An Easebourne farm has become one of the first in West Sussex to invest in a state-of-the-art robotic milking parlour.
Dairy farmers have faced difficult recent times with figures suggesting the number of dairy herds in West Sussex has halved to around 60 since 2002.
But James Renwick is hoping to buck the trend by investing in the latest generation equipment at Buddington Farm with the help of a LEADER grant designed to help fund capital projects to grow the rural economy. He has installed two robotic milking machines with the aim of improving herd welfare and farm efficiency.
“The equipment will allow us to secure our cows’ long-term welfare by increasing the number of daily milkings,” he said. “The new cow-friendly regime is also expected to increase milk yield by 15 per cent. This is more natural for the herd with less standing around waiting to be milked in large groups, therefore reducing the chances of contracting lameness.”
The system offers the cows the freedom of entering the robots when they choose and can also determine when a cow last gave milk.
Once inside, the cows are identified by their tags and led out if they have been milked recently.

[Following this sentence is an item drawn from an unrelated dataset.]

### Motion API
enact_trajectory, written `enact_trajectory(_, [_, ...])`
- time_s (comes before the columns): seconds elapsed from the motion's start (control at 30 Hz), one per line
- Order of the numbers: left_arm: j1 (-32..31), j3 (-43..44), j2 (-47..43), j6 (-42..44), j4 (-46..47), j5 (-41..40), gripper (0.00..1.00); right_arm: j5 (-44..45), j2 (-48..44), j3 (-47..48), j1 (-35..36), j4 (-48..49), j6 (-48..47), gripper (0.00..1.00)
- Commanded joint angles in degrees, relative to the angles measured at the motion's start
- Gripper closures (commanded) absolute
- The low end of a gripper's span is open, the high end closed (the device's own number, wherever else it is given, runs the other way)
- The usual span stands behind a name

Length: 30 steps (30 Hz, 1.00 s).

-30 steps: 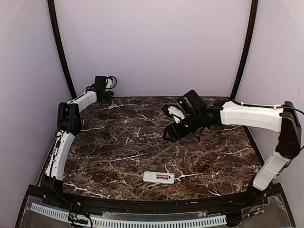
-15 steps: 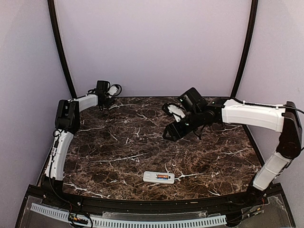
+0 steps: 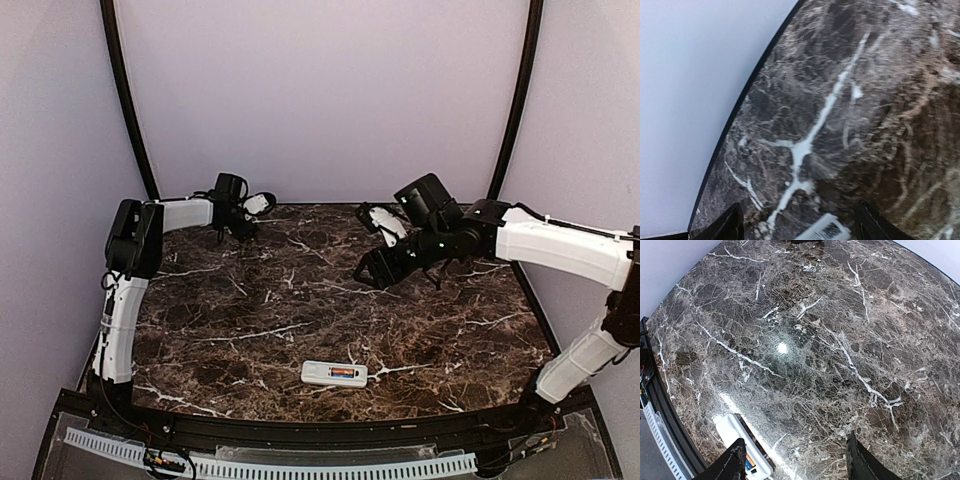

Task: Load the batteries into the remote control
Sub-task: Move the battery cover to the corner of the board.

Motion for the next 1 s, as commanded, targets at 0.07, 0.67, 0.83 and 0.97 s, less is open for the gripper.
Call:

Otherwise their udders are brushed and cleaned before a laser pinpoints where to connect to the machine, adjusting its grip to be gentle.
A built-in computer monitors a herd’s health and provides information, leading to an earlier diagnosis of potential health issues.
James Osman, National Farmers Union county adviser for West Sussex, said: “It is really encouraging to be able to support innovative dairy farmers who are looking to increase efficiency and productivity.”
West Sussex County Council leader Louise Goldsmith added: “We all know dairy farms have had a tough time and we all want them to thrive and grow. The LEADER grants are a positive way to help our farmers.”